- What this task involves: Drop the images; return everything else in the listing below exactly.

- The data:
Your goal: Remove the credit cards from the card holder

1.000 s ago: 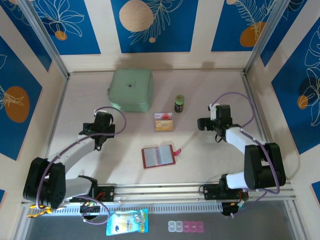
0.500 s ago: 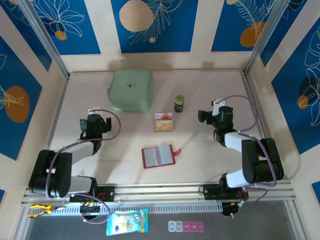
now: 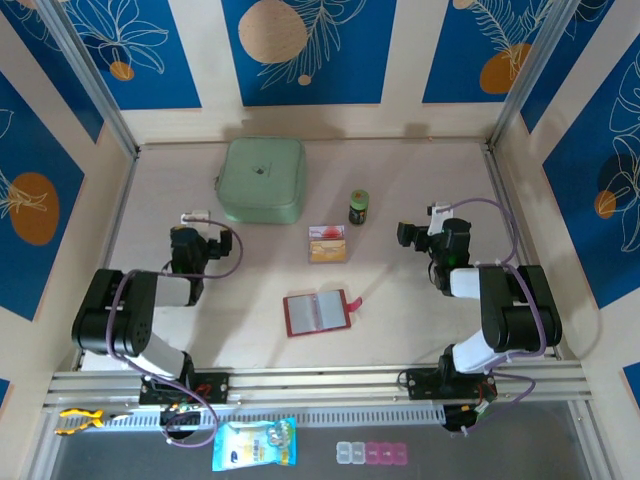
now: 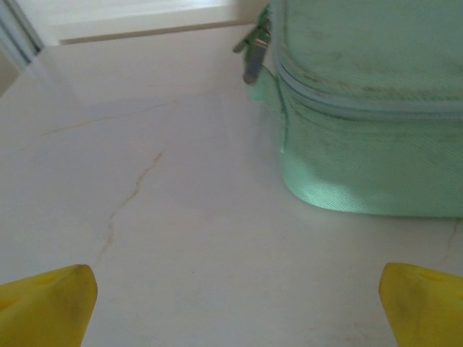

- Response to the exercise:
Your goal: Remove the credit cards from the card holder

1.000 s ago: 
0.500 s ago: 
now: 
now: 

That completes the output.